笑い返すと優しい目をした先輩が私を見ている。


「ふふ。この場合、俺もホワイトデーに奈美ちゃんに日頃の感謝を返せばいいのかな?」


「へ?」

いや、いいんです!ただ、私がしたくてしたことなので、先輩にお返しいただこうなんて滅相もありません。


勢いよく告げると、先輩はまた笑ってる。


「俺だって奈美ちゃんに、感謝伝えたいけどなー」


「あ!それなら。」





私、先輩の合格の知らせが欲しいです!





「それ、奈美ちゃんへのお返しになるの?」



「はい!」


力強く頷いて肯定した。


私の来年の弾みになりますから!




「分かりました。合格してみせましょう。」


先輩は、ふわりと笑うとまた頭を撫でた。



「ねぇ、奈美ちゃん。」


先輩は頭から手を離すと、少し真剣な表情で私を覗き込む。


今までにあまり見たことのない表情にドキリと鼓動が脈打つ。


「せっかく、バレンタインだしさ。少しだけ、ぽいことしていい?」



「どういうことですか?」



ふわり


先輩の優しい香りが鼻腔を掠めて、私の体は先輩に、包まれていた。



え?………抱きしめられてる。



体が熱を帯びているのが分かる。

何もできずにそのまま硬直していると。


ギュッと先輩が少しだけ力を込めて、私を解放した。



「そんな、カチカチにならないでよ。」


嫌だった?


私は真っ赤になっているだろう顔を、先輩に見られるのが恥ずかしくて、俯いたまま首を横に振る。


「そかそか。それなら、俺にドキドキしちゃった?」


意地悪な笑みを浮かべる先輩を思わず見上げると、先輩と目が合う。


「奈美ちゃんが、そういう反応してくれたの初めてだからね。」


先輩の言葉に思い出した。

大貴と真子のことでもやもやしてた時や、天体観測で泣きそうになった時にも、こうして先輩に抱きしめられた。

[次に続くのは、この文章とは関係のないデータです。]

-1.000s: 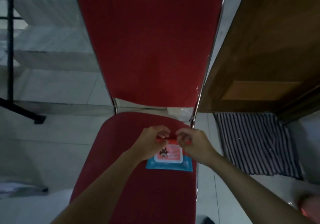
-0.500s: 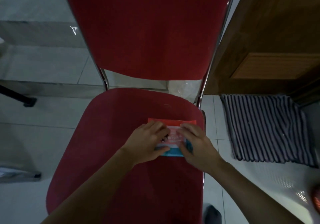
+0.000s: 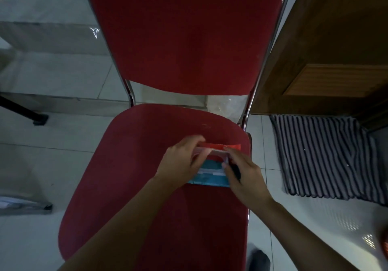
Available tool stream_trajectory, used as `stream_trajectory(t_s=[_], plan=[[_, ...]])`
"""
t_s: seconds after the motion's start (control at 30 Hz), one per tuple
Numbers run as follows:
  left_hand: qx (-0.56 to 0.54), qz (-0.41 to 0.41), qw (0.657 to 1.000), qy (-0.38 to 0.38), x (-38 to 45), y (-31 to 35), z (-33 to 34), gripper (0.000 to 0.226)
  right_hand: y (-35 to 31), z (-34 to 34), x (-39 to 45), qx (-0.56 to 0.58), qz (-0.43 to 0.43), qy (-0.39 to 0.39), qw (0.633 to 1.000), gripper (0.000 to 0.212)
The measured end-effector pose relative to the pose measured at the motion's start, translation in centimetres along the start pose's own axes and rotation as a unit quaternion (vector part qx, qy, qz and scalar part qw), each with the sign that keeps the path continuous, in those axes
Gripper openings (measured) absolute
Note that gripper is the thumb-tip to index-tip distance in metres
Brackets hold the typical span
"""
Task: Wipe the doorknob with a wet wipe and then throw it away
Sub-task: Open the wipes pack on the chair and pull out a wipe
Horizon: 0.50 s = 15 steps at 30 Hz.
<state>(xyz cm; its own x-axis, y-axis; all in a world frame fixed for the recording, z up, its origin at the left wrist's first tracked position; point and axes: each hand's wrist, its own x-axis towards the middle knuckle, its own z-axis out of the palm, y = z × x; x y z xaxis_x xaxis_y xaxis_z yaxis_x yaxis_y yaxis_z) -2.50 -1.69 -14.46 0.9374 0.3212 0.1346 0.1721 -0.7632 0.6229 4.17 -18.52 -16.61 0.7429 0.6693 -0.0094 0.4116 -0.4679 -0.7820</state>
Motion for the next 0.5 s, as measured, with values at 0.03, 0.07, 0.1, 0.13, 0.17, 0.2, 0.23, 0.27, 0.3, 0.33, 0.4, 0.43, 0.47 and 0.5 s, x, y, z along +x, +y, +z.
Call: stream_trajectory(t_s=[0.03,0.07,0.1,0.13,0.17,0.2,0.23,0.27,0.3,0.33,0.4,0.43,0.47,0.5], plan=[[-0.051,-0.071,0.995,0.039,0.1,0.4,0.0,0.027,-0.1,0.1,0.1,0.010,0.007,0.017,1.000,0.034],[-0.098,-0.123,0.984,0.083,0.2,0.3,0.2,0.024,-0.2,0.1,0.1,0.027,0.014,0.033,0.999,0.029],[-0.114,-0.152,0.975,0.114,0.3,0.4,0.3,0.023,-0.3,0.2,0.1,0.047,0.023,0.044,0.998,0.025],[-0.105,-0.153,0.974,0.131,0.3,0.1,0.6,0.021,-0.5,0.2,0.1,0.060,0.030,0.049,0.997,0.024],[-0.093,-0.150,0.976,0.128,0.2,0.2,0.6,0.014,-0.5,0.3,0.1,0.059,0.031,0.052,0.996,0.023],[-0.087,-0.139,0.980,0.113,0.0,0.1,0.8,0.004,-0.5,0.3,0.1,0.046,0.025,0.053,0.997,0.021],[-0.077,-0.139,0.984,0.085,-0.2,0.3,0.6,0.014,-0.4,0.4,0.1,0.032,0.017,0.056,0.998,0.021],[-0.066,-0.128,0.988,0.053,-0.5,0.2,0.8,0.027,-0.4,0.5,0.2,0.021,0.010,0.060,0.998,0.021],[-0.051,-0.121,0.991,0.022,-0.7,0.2,0.9,0.036,-0.3,0.5,0.3,0.014,0.002,0.061,0.998,0.021],[-0.037,-0.112,0.993,0.006,-0.8,0.2,1.0,0.041,-0.3,0.6,0.4,0.010,-0.001,0.061,0.998,0.021],[-0.023,-0.109,0.994,-0.012,-1.0,0.5,1.4,0.048,-0.3,0.7,0.5,0.006,0.001,0.065,0.998,0.021],[-0.017,-0.119,0.993,-0.019,-1.0,0.7,1.8,0.051,-0.3,0.7,0.5,0.009,0.002,0.068,0.998,0.021],[-0.005,-0.129,0.991,-0.023,-1.0,1.0,2.0,0.056,-0.3,0.7,0.5,0.010,0.004,0.068,0.998,0.022],[0.011,-0.145,0.989,-0.031,-0.9,1.3,2.2,0.061,-0.3,0.7,0.4,0.009,0.007,0.067,0.998,0.023]])
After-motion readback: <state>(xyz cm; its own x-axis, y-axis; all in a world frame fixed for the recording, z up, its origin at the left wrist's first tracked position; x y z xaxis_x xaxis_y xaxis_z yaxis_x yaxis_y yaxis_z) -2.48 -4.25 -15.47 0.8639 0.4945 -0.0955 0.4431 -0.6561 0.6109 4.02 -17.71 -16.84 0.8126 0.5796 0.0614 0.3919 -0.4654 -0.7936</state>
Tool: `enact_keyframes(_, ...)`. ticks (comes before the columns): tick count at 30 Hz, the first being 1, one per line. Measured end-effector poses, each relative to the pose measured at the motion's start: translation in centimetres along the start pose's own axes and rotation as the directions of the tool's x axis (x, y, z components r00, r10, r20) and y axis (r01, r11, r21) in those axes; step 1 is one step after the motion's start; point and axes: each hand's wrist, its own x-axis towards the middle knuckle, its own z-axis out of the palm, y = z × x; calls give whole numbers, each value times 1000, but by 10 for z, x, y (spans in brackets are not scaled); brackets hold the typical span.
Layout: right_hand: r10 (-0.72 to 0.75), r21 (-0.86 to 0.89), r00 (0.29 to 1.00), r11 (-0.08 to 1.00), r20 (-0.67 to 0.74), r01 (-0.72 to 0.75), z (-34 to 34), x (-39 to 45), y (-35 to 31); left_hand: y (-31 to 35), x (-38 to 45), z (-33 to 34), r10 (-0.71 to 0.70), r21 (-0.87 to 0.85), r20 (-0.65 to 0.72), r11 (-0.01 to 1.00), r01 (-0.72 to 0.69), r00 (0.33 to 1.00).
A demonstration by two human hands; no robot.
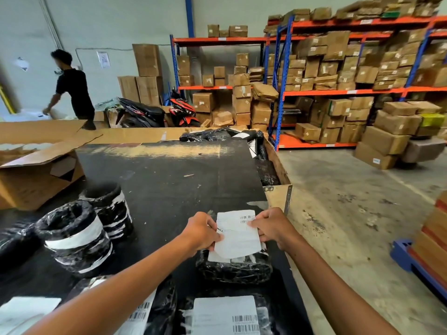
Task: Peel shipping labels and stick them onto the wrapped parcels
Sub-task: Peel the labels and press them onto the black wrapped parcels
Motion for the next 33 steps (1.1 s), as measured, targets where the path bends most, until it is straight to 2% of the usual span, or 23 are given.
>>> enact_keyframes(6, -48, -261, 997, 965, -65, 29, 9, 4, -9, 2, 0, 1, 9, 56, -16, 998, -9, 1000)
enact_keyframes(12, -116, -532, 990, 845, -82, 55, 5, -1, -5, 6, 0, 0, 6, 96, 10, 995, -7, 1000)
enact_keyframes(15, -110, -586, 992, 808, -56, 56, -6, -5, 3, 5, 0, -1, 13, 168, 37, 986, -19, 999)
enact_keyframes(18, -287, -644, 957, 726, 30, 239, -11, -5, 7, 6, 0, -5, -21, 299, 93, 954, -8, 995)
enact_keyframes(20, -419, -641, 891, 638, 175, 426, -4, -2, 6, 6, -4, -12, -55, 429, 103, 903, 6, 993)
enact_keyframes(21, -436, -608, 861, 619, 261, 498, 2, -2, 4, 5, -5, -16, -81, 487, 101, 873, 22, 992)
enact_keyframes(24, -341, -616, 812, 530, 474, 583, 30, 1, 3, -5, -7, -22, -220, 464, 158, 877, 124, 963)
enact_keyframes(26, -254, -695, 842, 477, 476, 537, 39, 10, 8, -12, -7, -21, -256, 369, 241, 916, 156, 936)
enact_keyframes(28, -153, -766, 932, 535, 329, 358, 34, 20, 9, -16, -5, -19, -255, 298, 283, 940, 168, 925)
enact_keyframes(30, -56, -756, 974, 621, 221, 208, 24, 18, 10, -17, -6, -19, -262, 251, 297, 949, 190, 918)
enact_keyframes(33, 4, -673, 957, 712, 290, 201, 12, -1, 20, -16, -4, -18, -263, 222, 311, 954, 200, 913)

「だって!あれは、私を励ますため………、ですよね?」


「あはは。ま、そういうことにしとくね。」


ぽんぽんと、私の頭を軽く叩くと、ニヤリと笑う先輩。




「俺ね。奈美ちゃん抱きしめるの、結構好きだよ?」


「へ?」


また、じわじわと顔が赤くなる。




どうしよう。

私も先輩に抱きしめられるの結構好き。


ドキドキもしちゃうけど、落ち着くし。



「ふ。からかうのは、これぐらいにしといてあげる。」


先輩は、いつもの柔和な笑みに戻って、私から距離をとった。




「先輩。私で遊んでますよね?」


さあ、どうでしょう?




先輩が楽しそうに笑うから、私も笑った。


「それじゃ、先輩。受験頑張ってくださいね!」


「うん、ありがとうね。」







私は、先輩にきちんと感謝の想いを伝えられて凄く満足だった。